>>>
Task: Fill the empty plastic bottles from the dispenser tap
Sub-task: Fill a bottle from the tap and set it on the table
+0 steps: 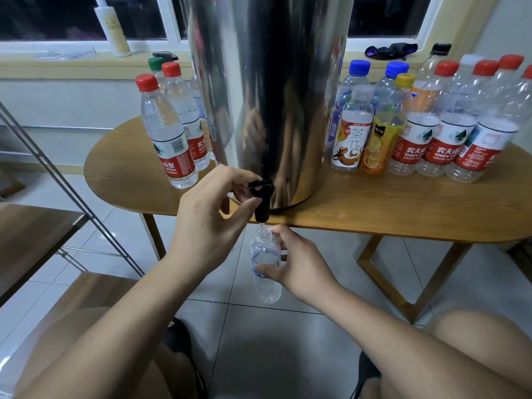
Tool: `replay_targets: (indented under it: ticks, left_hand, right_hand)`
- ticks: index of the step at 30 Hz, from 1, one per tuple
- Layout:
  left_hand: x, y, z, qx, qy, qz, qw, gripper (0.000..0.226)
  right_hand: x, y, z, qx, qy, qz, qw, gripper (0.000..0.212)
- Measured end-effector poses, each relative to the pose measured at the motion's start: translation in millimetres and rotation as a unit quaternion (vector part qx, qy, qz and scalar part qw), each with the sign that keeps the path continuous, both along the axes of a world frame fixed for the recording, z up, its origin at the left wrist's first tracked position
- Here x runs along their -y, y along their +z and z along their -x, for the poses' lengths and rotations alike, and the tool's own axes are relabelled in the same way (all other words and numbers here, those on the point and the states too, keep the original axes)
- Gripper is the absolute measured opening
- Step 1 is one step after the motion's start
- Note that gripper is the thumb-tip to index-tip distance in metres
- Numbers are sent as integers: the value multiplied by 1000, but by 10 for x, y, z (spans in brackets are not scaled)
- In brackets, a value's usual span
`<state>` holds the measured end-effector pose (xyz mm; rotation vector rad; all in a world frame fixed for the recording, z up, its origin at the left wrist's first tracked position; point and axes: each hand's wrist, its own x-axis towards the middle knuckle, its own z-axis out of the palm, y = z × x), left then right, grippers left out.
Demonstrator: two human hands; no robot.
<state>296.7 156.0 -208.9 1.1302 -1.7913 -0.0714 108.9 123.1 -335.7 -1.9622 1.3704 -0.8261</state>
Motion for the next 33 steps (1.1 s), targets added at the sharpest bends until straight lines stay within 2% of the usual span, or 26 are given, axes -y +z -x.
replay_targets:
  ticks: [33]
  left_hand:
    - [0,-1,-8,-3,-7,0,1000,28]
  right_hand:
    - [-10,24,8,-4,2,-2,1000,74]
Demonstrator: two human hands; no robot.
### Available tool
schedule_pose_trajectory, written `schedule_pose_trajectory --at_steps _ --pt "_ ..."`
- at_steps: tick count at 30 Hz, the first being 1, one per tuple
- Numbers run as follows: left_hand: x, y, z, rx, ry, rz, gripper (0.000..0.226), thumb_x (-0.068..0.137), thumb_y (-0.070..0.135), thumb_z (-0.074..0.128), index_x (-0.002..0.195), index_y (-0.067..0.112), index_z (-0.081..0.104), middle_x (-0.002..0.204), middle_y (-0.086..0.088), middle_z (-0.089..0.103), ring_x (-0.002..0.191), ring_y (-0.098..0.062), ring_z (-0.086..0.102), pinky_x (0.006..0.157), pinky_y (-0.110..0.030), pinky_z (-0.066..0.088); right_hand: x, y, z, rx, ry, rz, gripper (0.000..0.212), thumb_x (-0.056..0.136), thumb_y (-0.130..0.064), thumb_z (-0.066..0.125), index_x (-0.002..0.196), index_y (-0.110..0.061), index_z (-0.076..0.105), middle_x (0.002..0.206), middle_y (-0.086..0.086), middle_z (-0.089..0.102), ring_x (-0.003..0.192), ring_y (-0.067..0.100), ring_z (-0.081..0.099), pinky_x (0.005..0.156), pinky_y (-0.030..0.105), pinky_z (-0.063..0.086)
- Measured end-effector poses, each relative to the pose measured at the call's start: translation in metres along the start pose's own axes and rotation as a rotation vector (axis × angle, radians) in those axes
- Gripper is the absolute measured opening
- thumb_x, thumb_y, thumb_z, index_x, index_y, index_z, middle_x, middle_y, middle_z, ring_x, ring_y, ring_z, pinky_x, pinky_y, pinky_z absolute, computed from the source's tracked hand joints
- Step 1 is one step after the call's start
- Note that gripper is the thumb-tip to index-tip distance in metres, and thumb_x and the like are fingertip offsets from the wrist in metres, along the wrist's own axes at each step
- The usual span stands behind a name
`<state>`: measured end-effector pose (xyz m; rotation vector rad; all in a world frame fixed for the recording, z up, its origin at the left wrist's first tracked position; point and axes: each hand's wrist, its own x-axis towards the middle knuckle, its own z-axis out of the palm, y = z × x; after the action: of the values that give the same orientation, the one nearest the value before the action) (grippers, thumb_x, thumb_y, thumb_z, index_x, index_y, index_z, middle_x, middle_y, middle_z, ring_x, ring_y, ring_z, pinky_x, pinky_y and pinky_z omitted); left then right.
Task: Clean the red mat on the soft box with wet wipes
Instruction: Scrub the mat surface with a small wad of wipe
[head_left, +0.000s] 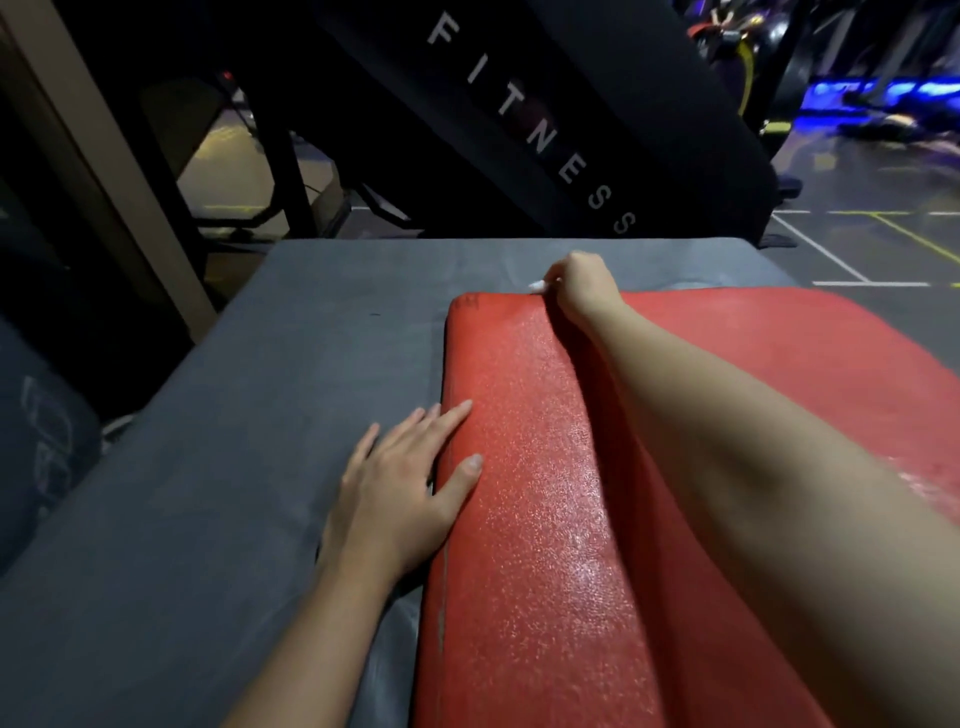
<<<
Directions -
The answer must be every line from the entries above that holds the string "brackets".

Your response -
- Numbers are sent as integers: the value multiplied by 1000, but by 10 for x, y, z (spans in brackets are not scaled)
- In brackets, a value's usual span

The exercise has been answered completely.